PA Classics Flashcards
(33 cards)
Woodrow Wilson 1887 “The Study of Administration”
What can and should government do, and do it in the most efficient way possible. Science of administration. Administration of government is outside of politics. Public administration is detailed and systematic execution of public law. Call for a professional civil service for the administration of government.
Frank J. Goodnow 1900 “Politics and Administration”
Politics has to do with policies or expressions of the state will. Administration has to do with the execution of these policies. Politics has to have some form of control over the administration of government.
Frederick W. Taylor 1912 “Scientific Management”
Four Principles of Scientific Management 1. Management has “great mass of traditional knowledge” 2. Scientific selection of the “workmen”; employees 3. Bringing the scientific workmen together 4. Equal division of labor between management and workmen
Max Weber “Bureaucracy”
“Characteristics of Bureaucracy” Bureaucratic Authority “principle of fixed and official jurisdictional areas” ordered by rules, laws, or administrative regulations” Principles of Office Hierarchy and levels of graded authority super- and subordinate supervision Written documents (policies, procedures, regulations) Expert training and full commitment by officials “Office holding is a vocation” Officials have “distinct social esteem” Trained experts Officials derive authority “from below” Career public service
Leonard D. White 1955 “Introduction to the Study of Public Administration”
4 Assumptions 1. Administration is a single process substantially uniform whether local, state, federal, etc. 2.The study of administration should start from the base of management rather than the foundation of law 3. Administration is primarily an art but attaches importance to the significant tendency to transform it into a science. 4. Administration has become, and will continue to be, the heart of the problem of government.
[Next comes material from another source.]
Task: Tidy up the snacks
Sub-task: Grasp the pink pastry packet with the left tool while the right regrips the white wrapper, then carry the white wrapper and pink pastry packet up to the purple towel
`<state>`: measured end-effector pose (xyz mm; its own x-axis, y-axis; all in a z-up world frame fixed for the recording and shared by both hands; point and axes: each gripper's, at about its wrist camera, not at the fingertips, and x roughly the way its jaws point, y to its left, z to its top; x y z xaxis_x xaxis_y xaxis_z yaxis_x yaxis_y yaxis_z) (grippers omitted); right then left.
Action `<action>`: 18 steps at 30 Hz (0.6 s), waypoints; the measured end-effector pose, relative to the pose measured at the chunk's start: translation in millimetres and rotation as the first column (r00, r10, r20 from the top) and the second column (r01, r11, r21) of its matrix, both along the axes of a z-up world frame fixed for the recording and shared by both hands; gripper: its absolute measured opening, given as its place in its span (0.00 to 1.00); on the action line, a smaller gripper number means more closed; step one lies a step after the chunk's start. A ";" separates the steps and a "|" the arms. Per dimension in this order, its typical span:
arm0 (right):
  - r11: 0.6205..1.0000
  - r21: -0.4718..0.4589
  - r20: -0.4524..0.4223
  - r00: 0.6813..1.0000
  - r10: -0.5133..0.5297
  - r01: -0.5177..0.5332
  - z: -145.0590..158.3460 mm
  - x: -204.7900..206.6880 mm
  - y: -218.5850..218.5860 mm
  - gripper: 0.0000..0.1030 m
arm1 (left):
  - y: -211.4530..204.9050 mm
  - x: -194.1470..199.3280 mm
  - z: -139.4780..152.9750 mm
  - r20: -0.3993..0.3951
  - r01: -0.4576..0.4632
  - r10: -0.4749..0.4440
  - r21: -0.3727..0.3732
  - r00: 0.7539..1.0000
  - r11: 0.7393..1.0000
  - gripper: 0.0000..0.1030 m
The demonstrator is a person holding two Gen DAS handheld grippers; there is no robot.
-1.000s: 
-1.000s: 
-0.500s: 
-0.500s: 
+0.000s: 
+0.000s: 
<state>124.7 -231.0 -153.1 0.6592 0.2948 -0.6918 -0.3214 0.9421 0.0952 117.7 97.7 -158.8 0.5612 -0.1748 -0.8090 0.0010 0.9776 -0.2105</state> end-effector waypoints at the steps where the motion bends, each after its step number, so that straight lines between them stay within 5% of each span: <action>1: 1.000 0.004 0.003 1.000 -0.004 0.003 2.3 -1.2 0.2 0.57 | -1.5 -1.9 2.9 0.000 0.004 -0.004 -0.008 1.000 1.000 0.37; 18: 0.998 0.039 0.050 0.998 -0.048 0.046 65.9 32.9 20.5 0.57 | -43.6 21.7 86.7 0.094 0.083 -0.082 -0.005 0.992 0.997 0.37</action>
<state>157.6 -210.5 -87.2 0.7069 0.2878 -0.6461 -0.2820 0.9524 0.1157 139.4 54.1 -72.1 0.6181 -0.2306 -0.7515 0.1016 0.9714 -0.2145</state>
Public Administration in the 1880s to 1920s Jay Shafritz and Albert Hyde (eds) 2012
Major Themes in PA: Civil Service Reform Merit in Government Service New Discipline in Running a Government The Case for a Politics Administration Dichotomy Self-Government and the Problem of Municipal Administration Scientific Management Budgeting Reform PA & New Role of Gov’t - Organization and control to promote accountability and efficiency Theory of Bureaucracy Leonard White publishes first PA Textbook in 1926 “Introduction to the Study of Public Administration” Critical thinking about Individuals and Behavior
Public Administration The New Deal to Mid-Century 1930s - 1950s Jay Shafritz and Albert Hyde (eds)
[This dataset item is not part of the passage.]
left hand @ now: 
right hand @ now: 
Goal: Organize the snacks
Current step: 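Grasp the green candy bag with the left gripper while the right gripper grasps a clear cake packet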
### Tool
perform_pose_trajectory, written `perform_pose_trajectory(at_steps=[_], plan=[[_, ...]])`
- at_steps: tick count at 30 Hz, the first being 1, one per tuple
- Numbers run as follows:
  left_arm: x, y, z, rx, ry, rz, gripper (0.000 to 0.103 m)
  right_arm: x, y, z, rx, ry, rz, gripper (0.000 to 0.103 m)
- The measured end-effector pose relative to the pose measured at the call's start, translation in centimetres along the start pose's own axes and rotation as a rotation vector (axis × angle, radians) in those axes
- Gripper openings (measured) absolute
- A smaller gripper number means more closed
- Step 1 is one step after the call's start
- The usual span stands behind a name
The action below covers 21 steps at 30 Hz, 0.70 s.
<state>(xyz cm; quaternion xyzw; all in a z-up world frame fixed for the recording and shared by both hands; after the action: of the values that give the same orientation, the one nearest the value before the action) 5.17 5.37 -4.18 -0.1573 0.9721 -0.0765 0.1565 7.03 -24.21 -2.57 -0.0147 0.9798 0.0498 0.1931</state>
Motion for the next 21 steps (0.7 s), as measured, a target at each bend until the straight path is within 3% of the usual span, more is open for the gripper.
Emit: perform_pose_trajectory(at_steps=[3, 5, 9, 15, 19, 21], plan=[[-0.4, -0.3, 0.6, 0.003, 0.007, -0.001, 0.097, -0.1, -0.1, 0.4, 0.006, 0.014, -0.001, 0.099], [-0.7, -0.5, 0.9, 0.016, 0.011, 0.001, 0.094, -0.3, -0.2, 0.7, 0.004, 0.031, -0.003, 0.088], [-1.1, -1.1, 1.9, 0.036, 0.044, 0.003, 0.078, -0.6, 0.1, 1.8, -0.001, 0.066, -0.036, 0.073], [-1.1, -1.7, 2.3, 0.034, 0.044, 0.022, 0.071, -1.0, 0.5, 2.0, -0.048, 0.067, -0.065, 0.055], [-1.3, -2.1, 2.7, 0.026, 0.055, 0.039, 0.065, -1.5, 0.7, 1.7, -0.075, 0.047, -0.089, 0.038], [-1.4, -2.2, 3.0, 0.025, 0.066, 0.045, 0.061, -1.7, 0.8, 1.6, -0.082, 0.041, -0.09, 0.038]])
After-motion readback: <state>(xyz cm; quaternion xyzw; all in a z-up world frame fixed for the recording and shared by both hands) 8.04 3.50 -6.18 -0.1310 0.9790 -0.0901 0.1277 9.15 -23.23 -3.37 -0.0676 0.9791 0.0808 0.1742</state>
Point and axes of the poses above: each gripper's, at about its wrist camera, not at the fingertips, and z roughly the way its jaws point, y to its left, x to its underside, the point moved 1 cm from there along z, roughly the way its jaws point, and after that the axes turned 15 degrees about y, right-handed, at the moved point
Initial efforts towards a science of administration Understanding organizations and human behavior Growth of government and the reform movement Brownlow Report (January 1937) proposed major gov’t reorganization based on its view of gov’t from a managerial perspective. Early debates about accountability, ethics, and administrative responsibility Questions about managing gov’t resources Rejecting politics-administration dichotomy Emergent theories of decision making in PA Mid-century (1950) gov’t had changed. WWI, the Depression & New Deal, and WWII “radically altered the size, scope, and reach of gov’t”
Luther Gulick 1937 “Notes on the Theory of Organization”
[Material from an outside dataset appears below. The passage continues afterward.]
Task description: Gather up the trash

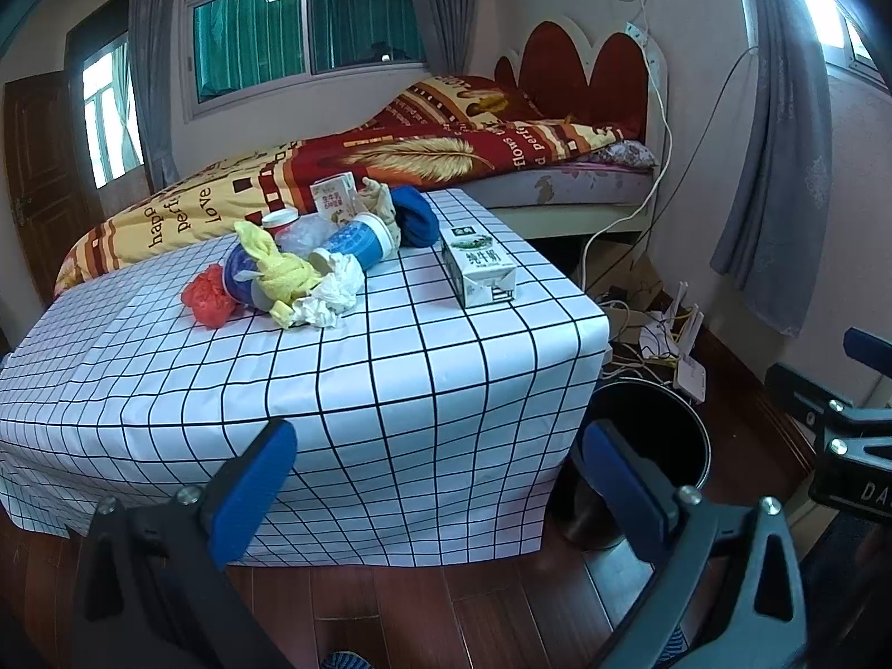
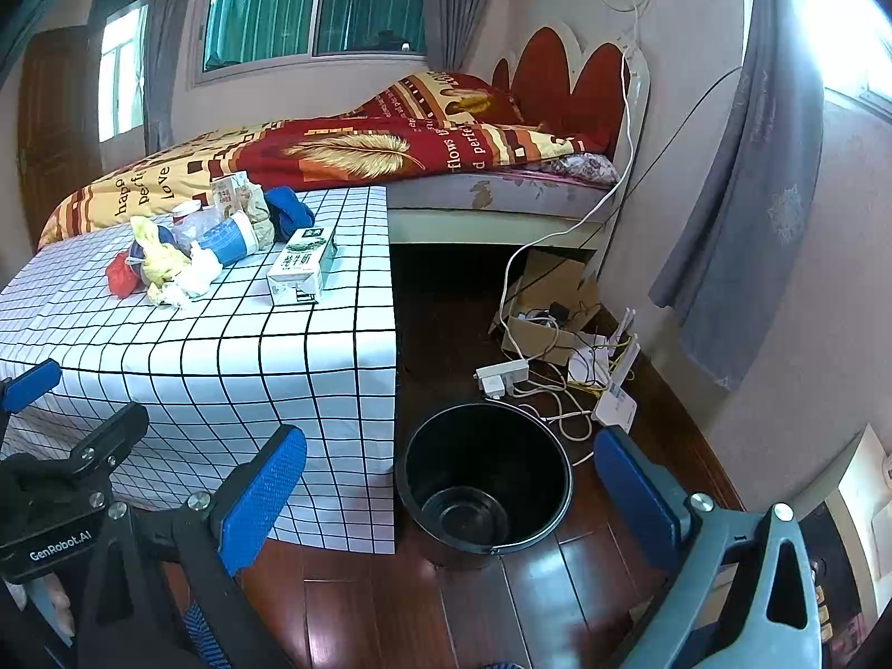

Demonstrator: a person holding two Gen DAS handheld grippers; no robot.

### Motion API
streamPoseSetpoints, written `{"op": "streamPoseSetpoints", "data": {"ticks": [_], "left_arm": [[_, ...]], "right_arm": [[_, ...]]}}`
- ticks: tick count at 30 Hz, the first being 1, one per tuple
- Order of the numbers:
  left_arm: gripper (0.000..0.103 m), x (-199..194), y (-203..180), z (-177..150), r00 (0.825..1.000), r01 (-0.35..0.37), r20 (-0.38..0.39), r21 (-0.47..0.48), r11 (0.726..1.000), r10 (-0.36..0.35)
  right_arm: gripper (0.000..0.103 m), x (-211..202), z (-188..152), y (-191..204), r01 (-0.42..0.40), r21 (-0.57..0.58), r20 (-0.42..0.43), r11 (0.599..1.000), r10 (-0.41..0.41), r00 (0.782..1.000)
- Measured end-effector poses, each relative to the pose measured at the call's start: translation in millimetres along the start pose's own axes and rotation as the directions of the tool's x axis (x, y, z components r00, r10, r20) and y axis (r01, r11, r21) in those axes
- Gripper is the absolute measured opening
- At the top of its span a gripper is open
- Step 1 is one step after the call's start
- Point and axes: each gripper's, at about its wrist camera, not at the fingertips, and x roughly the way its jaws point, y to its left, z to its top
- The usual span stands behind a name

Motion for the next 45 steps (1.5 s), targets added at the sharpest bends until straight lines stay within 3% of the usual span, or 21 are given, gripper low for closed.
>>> {"op": "streamPoseSetpoints", "data": {"ticks": [45], "left_arm": [[0.103, 0.2, 8.1, -4.5, 1.0, -0.002, 0.0, -0.017, 1.0, 0.002]], "right_arm": [[0.103, 1.9, -1.8, 0.1, 0.011, -0.006, 0.001, 1.0, -0.011, 1.0]]}}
Division of labor to account for the growth in gov’t and the need for more specialization and expertise Coordination of work through organization Streamline supervision POSDCORB - Planning, Organizing, Staffing, Directing, Coordinating, Reporting, and Budgeting
Brownlow Commission Report January 8, 1937
Proposed Reorganization: 1. Expand White House staff 2. Strengthen gov’t agencies, particularly those charged with budget, efficiency research, personnel, and planning 3. Expand merit system 4. Reorganize 100 gov’t agencies under a few large departments 5. Adopt “private sector” practices for budgeting to include financial records, audits, and accountability
Chester Barnard 1938 “Informal Organizations and Their Relation to Formal Organizations”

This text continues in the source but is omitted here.